WHAT IS EXPECTED – Search the listing below for the line containing "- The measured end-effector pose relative". From there through the line containing "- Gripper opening", transcribe every line exactly, both ends included.

PROVIDED RECORDS –
───

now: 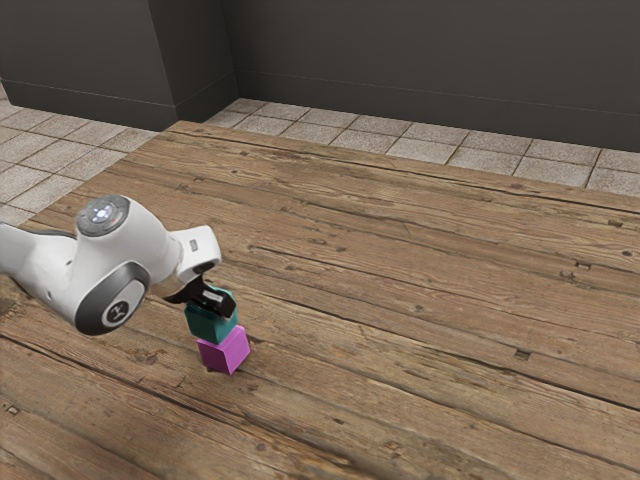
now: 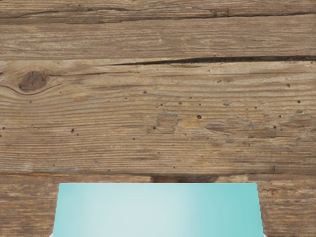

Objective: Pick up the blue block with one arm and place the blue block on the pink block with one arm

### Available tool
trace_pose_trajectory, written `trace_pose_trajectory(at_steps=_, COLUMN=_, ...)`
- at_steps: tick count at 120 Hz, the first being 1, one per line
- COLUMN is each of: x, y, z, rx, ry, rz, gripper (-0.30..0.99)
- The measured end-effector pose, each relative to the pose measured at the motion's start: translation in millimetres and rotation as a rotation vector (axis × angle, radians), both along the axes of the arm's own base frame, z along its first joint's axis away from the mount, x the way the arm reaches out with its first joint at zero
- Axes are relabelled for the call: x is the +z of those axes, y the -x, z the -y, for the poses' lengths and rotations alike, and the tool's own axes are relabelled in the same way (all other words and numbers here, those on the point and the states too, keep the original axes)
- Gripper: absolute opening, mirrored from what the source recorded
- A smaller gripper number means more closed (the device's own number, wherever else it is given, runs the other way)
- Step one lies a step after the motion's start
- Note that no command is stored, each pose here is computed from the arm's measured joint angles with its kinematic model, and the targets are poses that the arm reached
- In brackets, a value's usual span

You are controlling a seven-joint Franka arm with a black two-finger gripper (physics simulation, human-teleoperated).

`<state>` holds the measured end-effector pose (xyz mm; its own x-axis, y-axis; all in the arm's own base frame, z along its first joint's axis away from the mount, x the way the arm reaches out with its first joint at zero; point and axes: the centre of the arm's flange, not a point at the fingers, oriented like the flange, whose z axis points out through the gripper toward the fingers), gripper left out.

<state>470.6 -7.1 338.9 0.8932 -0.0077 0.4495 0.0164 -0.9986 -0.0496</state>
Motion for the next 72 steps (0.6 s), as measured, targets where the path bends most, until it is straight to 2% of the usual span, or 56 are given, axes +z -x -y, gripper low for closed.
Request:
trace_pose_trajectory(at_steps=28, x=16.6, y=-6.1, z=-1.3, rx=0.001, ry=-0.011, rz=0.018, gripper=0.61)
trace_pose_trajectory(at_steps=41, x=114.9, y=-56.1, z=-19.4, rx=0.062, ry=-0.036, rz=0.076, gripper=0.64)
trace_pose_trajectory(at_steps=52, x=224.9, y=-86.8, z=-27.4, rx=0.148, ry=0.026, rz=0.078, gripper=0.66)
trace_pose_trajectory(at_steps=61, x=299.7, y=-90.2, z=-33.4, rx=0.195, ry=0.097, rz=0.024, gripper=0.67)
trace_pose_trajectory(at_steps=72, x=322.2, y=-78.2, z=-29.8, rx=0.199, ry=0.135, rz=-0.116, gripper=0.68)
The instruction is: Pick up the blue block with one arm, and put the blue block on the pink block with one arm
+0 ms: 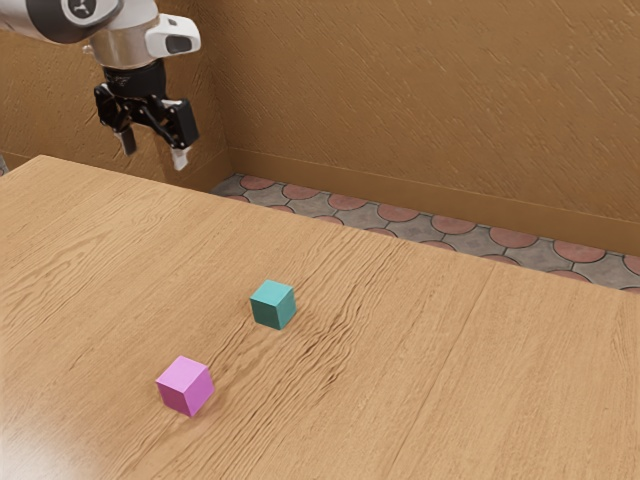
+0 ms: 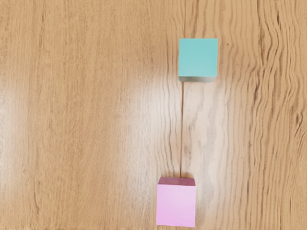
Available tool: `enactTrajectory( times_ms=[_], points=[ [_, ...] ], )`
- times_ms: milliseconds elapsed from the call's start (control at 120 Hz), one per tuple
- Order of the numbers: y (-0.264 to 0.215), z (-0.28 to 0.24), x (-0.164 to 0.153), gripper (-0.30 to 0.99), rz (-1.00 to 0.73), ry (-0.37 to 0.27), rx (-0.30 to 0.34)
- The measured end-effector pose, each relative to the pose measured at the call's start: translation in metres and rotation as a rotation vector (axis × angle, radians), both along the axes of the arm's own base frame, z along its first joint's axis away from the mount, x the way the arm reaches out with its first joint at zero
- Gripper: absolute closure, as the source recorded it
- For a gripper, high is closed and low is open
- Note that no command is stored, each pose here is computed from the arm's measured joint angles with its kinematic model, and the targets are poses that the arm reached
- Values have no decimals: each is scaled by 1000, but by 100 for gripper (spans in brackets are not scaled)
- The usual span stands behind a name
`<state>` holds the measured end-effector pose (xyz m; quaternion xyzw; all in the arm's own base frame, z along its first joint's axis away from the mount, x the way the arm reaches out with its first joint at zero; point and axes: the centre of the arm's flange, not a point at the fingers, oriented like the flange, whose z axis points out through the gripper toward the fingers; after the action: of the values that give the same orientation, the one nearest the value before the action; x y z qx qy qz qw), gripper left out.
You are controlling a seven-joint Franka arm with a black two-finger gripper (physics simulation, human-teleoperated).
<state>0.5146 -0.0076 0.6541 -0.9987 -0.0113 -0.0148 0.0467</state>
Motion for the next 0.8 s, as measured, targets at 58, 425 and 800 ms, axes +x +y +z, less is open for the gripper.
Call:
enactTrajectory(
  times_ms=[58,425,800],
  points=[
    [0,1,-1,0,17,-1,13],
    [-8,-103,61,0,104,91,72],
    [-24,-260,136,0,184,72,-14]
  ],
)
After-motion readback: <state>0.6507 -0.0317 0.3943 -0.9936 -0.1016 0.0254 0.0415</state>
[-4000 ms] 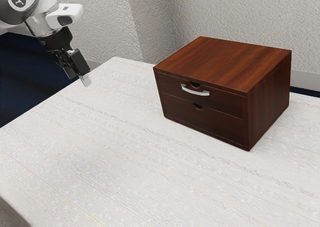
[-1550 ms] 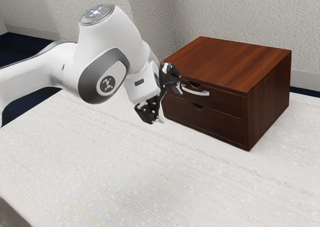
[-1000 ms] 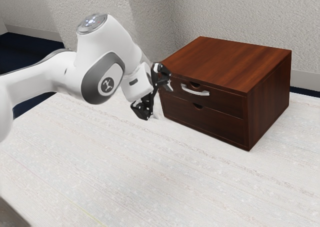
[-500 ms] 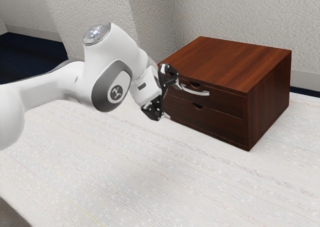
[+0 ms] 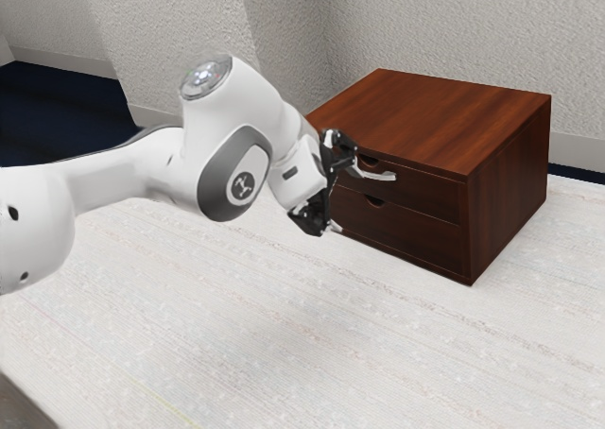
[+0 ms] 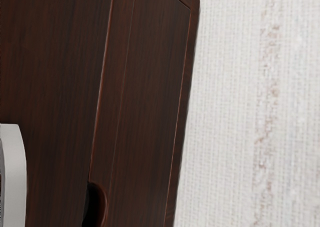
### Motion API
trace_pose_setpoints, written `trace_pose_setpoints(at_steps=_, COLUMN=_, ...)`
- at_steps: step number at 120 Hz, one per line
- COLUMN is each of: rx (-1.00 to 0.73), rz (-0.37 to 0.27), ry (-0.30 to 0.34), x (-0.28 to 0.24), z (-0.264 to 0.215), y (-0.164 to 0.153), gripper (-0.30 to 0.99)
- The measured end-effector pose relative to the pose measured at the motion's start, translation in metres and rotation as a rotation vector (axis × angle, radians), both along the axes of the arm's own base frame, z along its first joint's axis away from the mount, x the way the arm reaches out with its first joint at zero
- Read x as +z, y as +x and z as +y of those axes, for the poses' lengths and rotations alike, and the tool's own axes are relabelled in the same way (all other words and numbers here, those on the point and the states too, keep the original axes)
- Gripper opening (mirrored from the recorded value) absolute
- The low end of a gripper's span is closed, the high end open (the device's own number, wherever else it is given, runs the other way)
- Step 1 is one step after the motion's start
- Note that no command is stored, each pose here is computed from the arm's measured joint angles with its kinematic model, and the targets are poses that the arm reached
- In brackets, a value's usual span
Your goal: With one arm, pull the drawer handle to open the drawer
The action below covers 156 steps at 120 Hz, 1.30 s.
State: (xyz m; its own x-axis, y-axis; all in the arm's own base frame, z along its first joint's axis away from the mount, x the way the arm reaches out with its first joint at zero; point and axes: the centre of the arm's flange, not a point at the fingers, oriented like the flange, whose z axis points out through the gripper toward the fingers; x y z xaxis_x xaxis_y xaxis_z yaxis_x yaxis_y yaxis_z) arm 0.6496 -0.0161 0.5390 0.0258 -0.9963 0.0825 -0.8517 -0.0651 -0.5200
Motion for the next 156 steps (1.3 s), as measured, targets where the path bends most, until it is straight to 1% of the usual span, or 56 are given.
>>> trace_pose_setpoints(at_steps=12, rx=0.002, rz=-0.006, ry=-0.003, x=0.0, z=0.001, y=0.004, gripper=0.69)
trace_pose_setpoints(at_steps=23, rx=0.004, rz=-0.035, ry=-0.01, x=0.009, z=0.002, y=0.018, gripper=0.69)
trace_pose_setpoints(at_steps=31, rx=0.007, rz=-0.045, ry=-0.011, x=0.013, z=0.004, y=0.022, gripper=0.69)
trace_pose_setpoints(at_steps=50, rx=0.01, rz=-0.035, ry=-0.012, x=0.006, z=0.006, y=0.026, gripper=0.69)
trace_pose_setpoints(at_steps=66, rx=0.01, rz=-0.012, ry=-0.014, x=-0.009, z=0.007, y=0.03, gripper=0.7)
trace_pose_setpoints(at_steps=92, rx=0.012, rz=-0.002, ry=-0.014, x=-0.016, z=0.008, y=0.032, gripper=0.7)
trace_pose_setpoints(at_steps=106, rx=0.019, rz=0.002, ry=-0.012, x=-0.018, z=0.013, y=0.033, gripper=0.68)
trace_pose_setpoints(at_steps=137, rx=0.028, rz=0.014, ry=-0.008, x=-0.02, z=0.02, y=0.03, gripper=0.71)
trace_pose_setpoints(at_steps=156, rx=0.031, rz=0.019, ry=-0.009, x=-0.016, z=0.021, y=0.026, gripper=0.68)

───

EXPECTED OUTPUT –
- The measured end-effector pose relative to the pose measured at the motion's start, translation in metres and rotation as a rotation vector (axis × angle, radians), both along the axes of the arm's own base frame, z along its first joint's axis away from the mount, x the way the arm reaches out with its first joint at zero
- Read x as +z, y as +x and z as +y of those axes, for the poses' lengths and rotations alike, and the tool's own axes are relabelled in the same way (all other words and numbers here, those on the point and the states too, keep the original axes)
- Gripper opening (mirrored from the recorded value) absolute

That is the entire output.